Disease in dairy calves is crucial to identify as it can affect not only the calf’s welfare but can lead to poor growth performance and milk production which ultimately impacts the profitability of the dairy farm. However, calves are often housed in group settings where it can be difficult to identify a calf experiencing disease. The purpose of this project is to use automated calf feeders that collect data on the calf on each visit to the feeder and use this data to identify calves that have a disease. This early identification of disease will aid in new technologies to improve the health, welfare, and performance of dairy calves.
What is the challenge?
This research will focus on utilizing automated calf feeders that will identify calves with disease sooner in order to mitigate the risks of performance loss and improve therapeutic outcomes.
Addressing the problem:
The main objective of this project is to utilize existing data collected from automated calf milk feeders and validate new technologies to improve the health, welfare, and performance of dairy calves.
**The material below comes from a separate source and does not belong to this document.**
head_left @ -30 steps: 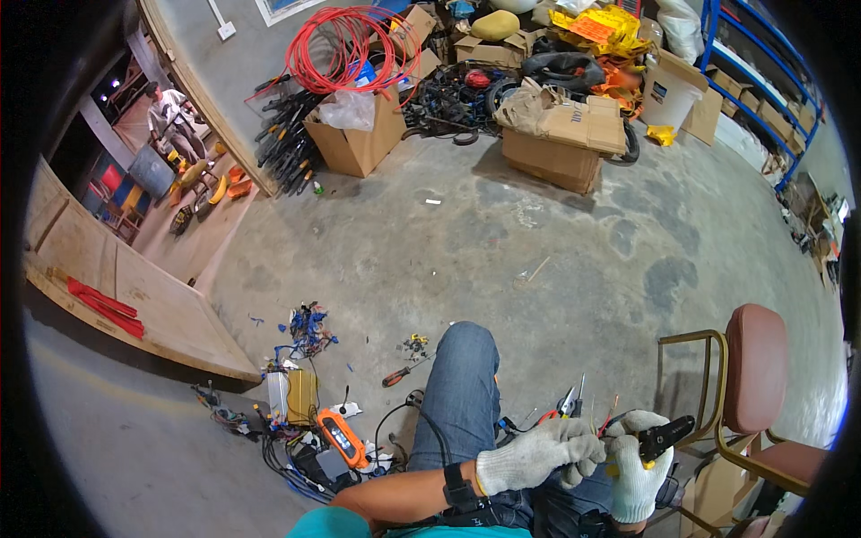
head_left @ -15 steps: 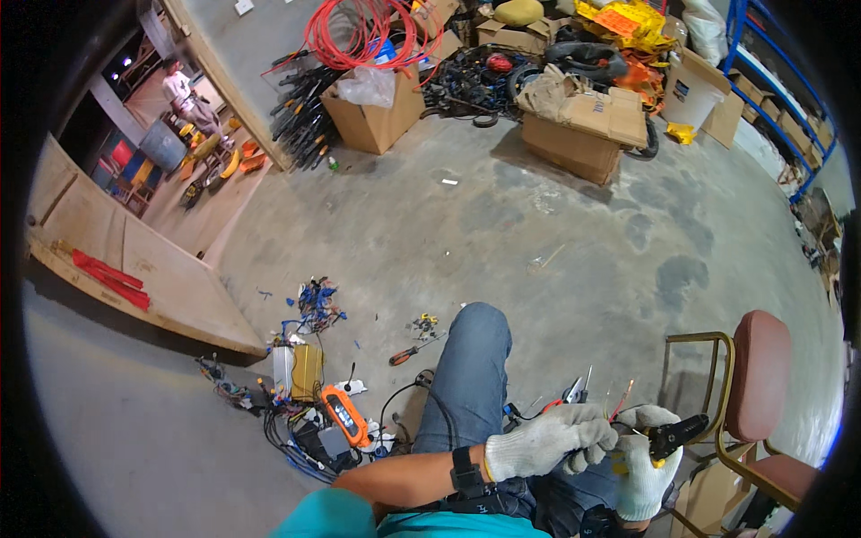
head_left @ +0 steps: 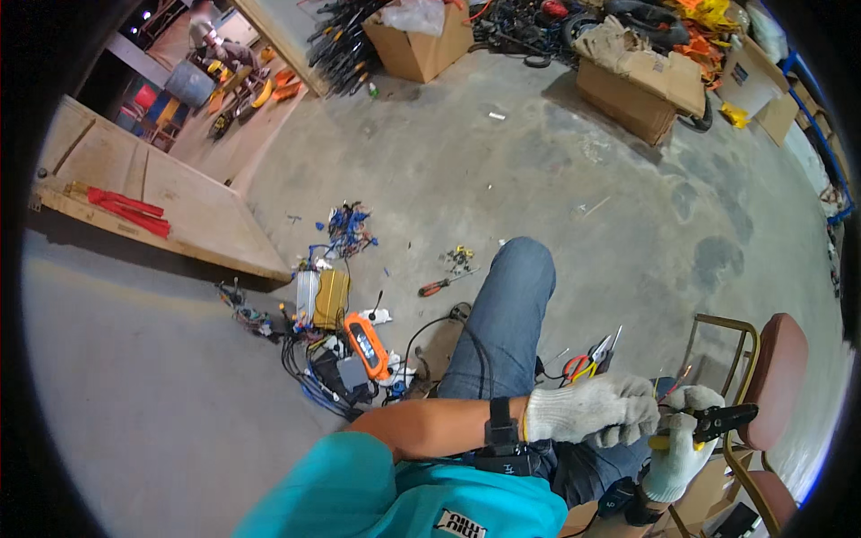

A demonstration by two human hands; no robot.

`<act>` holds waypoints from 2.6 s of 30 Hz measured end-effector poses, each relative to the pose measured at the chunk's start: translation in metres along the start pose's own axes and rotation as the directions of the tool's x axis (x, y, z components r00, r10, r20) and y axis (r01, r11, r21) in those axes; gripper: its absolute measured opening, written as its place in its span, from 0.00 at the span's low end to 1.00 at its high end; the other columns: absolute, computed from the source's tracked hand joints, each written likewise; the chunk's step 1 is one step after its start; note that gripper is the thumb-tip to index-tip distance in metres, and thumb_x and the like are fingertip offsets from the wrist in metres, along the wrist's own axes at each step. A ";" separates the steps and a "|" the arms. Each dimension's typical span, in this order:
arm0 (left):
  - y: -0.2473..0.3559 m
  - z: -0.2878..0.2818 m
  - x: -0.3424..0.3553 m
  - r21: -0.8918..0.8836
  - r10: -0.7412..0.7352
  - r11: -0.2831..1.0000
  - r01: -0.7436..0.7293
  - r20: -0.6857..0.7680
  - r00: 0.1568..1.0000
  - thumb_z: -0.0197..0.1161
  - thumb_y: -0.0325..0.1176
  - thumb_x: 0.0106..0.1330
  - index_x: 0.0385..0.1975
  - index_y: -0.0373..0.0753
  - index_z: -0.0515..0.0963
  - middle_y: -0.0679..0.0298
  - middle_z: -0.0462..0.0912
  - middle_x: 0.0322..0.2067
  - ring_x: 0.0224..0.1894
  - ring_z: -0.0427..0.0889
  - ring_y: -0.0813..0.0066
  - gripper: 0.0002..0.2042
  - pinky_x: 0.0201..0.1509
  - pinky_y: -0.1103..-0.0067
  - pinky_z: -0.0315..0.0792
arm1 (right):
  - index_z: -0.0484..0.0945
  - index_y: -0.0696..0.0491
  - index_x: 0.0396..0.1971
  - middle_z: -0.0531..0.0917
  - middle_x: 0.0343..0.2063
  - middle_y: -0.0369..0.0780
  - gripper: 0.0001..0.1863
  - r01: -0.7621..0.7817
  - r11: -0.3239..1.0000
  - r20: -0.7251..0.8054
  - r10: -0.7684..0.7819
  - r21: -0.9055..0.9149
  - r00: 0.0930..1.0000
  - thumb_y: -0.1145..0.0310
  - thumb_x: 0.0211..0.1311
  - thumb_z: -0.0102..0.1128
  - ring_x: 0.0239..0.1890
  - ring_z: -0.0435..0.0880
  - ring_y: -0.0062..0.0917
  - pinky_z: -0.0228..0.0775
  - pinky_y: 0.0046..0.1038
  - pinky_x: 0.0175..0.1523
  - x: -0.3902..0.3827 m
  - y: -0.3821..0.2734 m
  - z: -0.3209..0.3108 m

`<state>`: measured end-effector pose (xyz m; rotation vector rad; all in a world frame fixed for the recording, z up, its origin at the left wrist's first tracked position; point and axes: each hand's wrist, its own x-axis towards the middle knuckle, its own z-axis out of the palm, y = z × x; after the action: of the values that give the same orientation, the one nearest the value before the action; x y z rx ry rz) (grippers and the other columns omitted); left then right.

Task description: Strip electrical wires and inspect an electronic power brick and connector.

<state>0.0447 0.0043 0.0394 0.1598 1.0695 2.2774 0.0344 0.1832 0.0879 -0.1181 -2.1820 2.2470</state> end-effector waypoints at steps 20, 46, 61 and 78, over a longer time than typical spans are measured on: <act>0.009 0.008 -0.004 0.100 -0.069 0.992 0.075 -0.069 0.995 0.55 0.38 0.72 0.35 0.37 0.77 0.70 0.77 0.24 0.21 0.72 0.86 0.11 0.24 0.87 0.69 | 0.70 0.52 0.45 0.76 0.32 0.36 0.17 0.016 0.996 0.097 -0.007 -0.087 0.995 0.62 0.64 0.65 0.28 0.75 0.19 0.67 0.18 0.34 -0.001 0.015 -0.024; -0.003 0.011 0.006 0.215 0.311 0.943 -0.253 -0.312 0.898 0.51 0.22 0.66 0.31 0.35 0.76 0.67 0.78 0.24 0.27 0.74 0.80 0.06 0.34 0.80 0.72 | 0.76 0.58 0.52 0.80 0.31 0.36 0.18 -0.139 0.984 -0.199 0.116 -0.108 0.973 0.58 0.74 0.56 0.25 0.76 0.15 0.63 0.16 0.25 -0.001 0.016 0.018; -0.005 0.008 0.004 0.459 0.457 0.849 -0.262 -0.388 0.800 0.58 0.29 0.66 0.32 0.33 0.77 0.54 0.80 0.23 0.27 0.78 0.68 0.06 0.35 0.72 0.73 | 0.77 0.55 0.43 0.75 0.19 0.32 0.14 -0.119 0.921 -0.261 0.020 -0.371 0.965 0.58 0.73 0.59 0.14 0.67 0.10 0.49 0.15 0.16 -0.003 0.018 0.028; -0.005 0.005 0.000 0.659 0.585 0.707 -0.257 -0.340 0.737 0.60 0.32 0.63 0.30 0.34 0.78 0.47 0.79 0.29 0.35 0.80 0.46 0.07 0.39 0.62 0.72 | 0.78 0.55 0.50 0.70 0.14 0.29 0.16 -0.129 0.903 -0.274 0.013 -0.409 0.962 0.59 0.72 0.60 0.11 0.62 0.09 0.44 0.14 0.14 -0.004 0.008 0.046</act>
<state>0.0488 0.0096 0.0388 0.0193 2.2390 2.3837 0.0365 0.1369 0.0818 -0.4796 -2.4982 1.6237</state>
Automated calf feeders collect data at each visit to the feeder, including information on how fast the calf is drinking, the quantity of milk consumed, the number of visits the calf makes to the feeder and the timing of visits.
This project aims to improve the understanding of what markers should be routinely evaluated by dairy producers and advisors to identify calves with disease on automated milk feeders.
Key message for decision makers:
This data could be used to identify calves that have disease earlier, leading to improved therapeutic success and a reduced impact on future growth performance.